WORK ITEM
Copy each line below that includes "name".

DATA TO USE
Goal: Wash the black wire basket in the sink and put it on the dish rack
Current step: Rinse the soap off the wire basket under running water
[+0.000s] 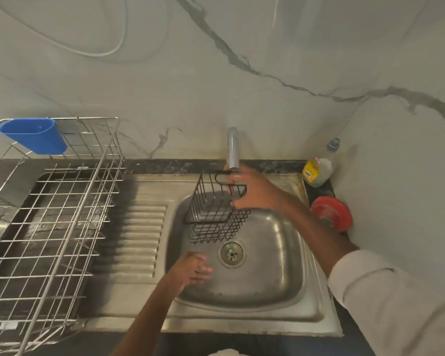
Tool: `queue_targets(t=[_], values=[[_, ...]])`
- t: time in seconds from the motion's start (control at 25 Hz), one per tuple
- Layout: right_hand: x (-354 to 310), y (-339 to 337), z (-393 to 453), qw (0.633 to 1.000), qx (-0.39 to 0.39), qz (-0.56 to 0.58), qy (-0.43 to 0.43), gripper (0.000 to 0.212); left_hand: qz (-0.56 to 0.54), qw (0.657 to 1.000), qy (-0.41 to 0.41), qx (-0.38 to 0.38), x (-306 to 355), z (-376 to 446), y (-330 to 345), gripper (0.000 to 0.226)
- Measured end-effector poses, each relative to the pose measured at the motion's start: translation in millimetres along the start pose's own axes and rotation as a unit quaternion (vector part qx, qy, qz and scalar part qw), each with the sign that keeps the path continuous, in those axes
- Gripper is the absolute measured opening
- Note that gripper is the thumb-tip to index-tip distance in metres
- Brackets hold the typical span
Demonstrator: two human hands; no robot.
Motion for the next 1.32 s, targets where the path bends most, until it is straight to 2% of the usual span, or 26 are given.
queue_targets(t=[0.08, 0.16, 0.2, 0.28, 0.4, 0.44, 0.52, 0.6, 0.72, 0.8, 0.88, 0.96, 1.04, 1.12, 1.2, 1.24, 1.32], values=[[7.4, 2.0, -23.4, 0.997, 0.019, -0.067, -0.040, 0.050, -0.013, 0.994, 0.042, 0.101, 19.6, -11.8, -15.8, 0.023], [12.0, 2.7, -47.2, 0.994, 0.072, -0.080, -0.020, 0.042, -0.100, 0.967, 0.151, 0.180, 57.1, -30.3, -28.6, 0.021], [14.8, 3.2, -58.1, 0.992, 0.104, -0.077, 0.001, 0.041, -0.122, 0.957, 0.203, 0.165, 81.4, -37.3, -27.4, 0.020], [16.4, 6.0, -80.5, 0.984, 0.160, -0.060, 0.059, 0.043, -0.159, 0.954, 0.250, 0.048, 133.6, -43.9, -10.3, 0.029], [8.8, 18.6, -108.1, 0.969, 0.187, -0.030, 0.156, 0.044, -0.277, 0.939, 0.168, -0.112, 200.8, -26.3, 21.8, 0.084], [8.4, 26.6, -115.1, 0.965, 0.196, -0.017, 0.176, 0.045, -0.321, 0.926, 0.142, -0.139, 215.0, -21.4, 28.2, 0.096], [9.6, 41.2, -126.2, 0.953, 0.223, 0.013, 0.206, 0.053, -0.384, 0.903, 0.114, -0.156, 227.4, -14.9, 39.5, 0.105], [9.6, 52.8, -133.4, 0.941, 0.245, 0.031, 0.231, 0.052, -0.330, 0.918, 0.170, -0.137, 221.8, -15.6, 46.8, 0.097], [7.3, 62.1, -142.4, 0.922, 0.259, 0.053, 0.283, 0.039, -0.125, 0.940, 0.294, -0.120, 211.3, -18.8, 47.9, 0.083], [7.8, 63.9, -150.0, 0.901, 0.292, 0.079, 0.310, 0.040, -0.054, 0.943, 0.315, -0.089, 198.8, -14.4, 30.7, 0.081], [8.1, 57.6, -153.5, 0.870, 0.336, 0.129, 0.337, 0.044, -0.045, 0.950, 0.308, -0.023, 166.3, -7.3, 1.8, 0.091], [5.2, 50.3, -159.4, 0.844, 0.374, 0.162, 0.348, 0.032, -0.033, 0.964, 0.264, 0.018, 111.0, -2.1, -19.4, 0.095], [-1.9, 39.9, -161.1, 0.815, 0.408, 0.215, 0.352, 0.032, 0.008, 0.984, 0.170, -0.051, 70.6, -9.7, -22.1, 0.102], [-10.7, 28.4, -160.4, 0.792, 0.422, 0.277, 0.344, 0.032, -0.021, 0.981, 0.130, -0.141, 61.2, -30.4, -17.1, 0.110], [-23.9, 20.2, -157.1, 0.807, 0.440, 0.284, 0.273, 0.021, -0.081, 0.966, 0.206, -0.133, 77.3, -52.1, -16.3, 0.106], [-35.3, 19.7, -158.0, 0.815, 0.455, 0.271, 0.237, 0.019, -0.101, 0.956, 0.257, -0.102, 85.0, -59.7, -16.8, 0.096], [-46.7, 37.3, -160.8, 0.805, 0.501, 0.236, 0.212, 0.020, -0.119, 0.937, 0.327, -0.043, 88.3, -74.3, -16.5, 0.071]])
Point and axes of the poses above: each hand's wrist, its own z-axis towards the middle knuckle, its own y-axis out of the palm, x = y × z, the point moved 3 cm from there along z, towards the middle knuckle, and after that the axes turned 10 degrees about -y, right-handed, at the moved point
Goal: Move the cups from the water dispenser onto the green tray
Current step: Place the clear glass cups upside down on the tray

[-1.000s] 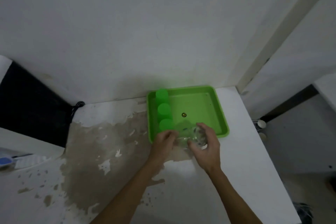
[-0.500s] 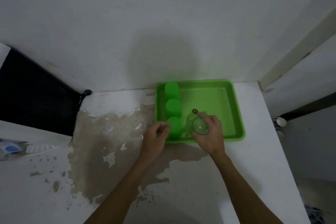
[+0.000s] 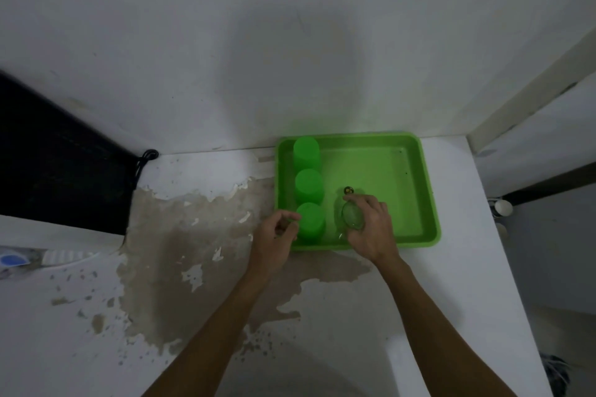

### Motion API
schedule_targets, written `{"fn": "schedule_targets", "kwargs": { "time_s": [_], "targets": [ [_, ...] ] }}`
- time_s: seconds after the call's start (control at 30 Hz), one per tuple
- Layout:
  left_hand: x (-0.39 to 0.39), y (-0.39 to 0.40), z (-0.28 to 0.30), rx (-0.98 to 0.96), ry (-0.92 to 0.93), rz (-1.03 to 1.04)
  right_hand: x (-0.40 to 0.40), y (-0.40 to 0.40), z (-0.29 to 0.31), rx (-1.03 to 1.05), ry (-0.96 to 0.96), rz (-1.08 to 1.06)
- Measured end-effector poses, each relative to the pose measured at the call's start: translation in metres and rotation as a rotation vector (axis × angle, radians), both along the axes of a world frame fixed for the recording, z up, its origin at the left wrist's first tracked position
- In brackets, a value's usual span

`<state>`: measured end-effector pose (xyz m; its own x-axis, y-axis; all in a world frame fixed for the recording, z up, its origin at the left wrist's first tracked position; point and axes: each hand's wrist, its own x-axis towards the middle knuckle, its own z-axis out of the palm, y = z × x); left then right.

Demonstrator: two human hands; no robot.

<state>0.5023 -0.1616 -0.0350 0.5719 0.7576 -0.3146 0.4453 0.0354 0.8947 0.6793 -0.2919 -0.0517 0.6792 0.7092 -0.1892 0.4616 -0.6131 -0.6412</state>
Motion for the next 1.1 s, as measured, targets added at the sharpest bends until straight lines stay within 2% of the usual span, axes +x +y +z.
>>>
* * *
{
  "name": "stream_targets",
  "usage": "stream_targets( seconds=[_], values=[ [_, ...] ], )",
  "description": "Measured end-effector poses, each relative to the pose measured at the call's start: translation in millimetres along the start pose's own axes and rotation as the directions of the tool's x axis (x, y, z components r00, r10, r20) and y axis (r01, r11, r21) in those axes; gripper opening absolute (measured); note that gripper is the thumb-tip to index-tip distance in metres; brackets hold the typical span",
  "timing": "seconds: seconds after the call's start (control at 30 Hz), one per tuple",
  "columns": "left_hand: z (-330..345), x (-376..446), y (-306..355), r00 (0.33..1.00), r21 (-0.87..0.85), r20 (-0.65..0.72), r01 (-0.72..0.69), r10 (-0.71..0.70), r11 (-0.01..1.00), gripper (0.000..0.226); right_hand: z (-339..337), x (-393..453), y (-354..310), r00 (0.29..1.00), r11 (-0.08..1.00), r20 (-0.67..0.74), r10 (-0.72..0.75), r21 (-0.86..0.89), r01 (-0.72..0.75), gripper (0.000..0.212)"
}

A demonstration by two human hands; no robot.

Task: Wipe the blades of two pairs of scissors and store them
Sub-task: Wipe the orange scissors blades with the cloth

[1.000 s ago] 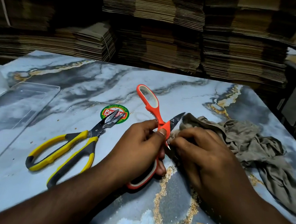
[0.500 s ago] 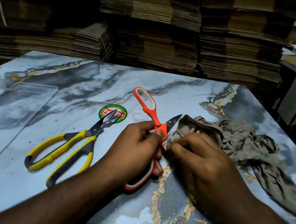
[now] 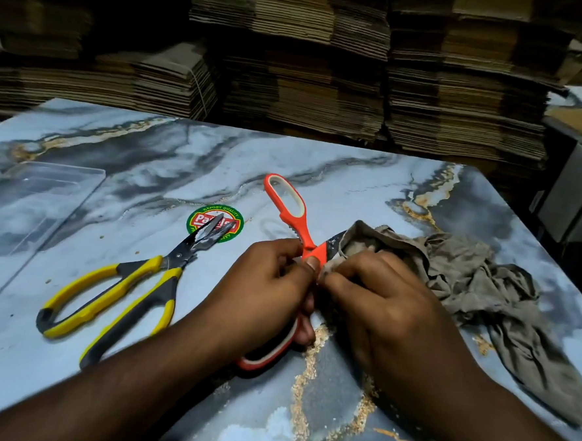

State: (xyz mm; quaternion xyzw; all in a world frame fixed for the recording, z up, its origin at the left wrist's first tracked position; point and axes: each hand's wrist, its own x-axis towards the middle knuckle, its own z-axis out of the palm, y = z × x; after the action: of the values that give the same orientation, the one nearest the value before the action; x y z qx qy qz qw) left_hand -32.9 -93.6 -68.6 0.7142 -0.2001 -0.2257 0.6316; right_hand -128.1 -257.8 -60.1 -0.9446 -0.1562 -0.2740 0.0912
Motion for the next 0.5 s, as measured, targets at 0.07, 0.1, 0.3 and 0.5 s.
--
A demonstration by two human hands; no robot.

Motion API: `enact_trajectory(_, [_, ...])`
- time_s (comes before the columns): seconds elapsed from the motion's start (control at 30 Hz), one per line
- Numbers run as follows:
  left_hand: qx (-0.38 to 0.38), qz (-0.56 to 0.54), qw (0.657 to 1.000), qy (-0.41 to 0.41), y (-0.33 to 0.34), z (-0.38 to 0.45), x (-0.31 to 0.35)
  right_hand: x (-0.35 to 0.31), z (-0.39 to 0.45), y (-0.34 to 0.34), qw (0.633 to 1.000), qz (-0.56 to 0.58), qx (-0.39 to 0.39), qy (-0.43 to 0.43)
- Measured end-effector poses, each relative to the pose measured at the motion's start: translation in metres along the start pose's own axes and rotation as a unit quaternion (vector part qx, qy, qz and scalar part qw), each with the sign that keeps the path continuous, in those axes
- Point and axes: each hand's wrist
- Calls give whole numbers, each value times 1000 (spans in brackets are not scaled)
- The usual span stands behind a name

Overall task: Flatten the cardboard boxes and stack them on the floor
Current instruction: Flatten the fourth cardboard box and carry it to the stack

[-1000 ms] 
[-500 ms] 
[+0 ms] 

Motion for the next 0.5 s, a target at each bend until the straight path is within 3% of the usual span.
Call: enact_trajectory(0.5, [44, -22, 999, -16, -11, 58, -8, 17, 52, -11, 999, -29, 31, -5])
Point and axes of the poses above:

SOLUTION TO THE PROBLEM
  "name": "stream_targets",
- The usual span stands behind a name

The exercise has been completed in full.